Entries supplied Start Marker
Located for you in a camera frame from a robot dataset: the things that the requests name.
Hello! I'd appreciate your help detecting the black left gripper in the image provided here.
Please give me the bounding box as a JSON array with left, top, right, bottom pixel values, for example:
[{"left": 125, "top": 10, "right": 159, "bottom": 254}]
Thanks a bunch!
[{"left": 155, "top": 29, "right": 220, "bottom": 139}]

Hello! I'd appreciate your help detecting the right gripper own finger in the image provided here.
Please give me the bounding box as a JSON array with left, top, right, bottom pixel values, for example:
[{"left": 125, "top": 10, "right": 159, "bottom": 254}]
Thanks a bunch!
Entries supplied End Marker
Entries supplied Start Marker
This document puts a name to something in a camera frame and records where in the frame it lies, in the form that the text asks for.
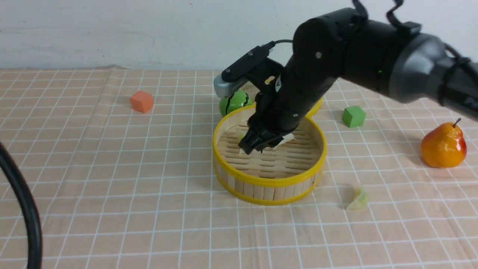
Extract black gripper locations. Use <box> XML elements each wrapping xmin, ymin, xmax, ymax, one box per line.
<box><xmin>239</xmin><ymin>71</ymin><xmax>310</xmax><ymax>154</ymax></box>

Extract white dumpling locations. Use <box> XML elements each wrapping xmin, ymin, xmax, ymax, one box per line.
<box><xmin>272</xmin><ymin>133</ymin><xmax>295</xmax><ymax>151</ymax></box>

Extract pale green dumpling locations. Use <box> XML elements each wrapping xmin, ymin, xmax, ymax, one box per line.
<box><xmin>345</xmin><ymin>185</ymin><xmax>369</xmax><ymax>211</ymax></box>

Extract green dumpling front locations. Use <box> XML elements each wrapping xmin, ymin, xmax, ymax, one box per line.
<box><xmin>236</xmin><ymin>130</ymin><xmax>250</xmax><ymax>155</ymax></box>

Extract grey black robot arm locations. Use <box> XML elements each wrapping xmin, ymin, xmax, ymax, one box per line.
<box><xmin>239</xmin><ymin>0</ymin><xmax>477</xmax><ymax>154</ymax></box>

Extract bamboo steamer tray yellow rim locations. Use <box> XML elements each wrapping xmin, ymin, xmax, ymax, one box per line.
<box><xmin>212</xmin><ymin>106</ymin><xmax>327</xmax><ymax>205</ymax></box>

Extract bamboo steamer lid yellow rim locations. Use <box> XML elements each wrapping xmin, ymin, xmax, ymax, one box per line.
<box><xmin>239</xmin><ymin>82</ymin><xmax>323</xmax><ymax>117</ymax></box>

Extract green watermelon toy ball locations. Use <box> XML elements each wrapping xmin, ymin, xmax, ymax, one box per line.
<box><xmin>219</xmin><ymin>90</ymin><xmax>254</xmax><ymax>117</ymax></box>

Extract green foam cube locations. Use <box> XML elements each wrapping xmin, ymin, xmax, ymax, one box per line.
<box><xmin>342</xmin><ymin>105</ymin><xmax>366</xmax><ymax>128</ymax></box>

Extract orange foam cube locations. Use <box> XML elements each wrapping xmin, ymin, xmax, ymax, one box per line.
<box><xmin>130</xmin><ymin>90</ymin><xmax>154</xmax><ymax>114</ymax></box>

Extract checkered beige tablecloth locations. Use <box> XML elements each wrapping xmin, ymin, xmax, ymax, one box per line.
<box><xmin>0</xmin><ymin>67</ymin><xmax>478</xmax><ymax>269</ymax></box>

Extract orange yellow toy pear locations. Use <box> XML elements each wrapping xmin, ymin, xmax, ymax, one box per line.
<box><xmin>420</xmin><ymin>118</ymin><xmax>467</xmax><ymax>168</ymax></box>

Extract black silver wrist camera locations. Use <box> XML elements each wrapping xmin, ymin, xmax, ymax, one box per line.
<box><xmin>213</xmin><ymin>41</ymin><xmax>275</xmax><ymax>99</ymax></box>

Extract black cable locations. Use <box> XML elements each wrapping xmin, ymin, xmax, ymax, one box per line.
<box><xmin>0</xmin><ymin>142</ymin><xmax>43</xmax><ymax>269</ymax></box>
Entries supplied End Marker
→ Your instructions:
Filter the listing above for lines with the word "orange", and copy each one you find.

→ Your response:
Extract orange foam cube locations. Use <box> XML elements each wrapping xmin, ymin, xmax, ymax, one box per line.
Extract orange yellow toy pear locations. Use <box> XML elements each wrapping xmin, ymin, xmax, ymax, one box per line.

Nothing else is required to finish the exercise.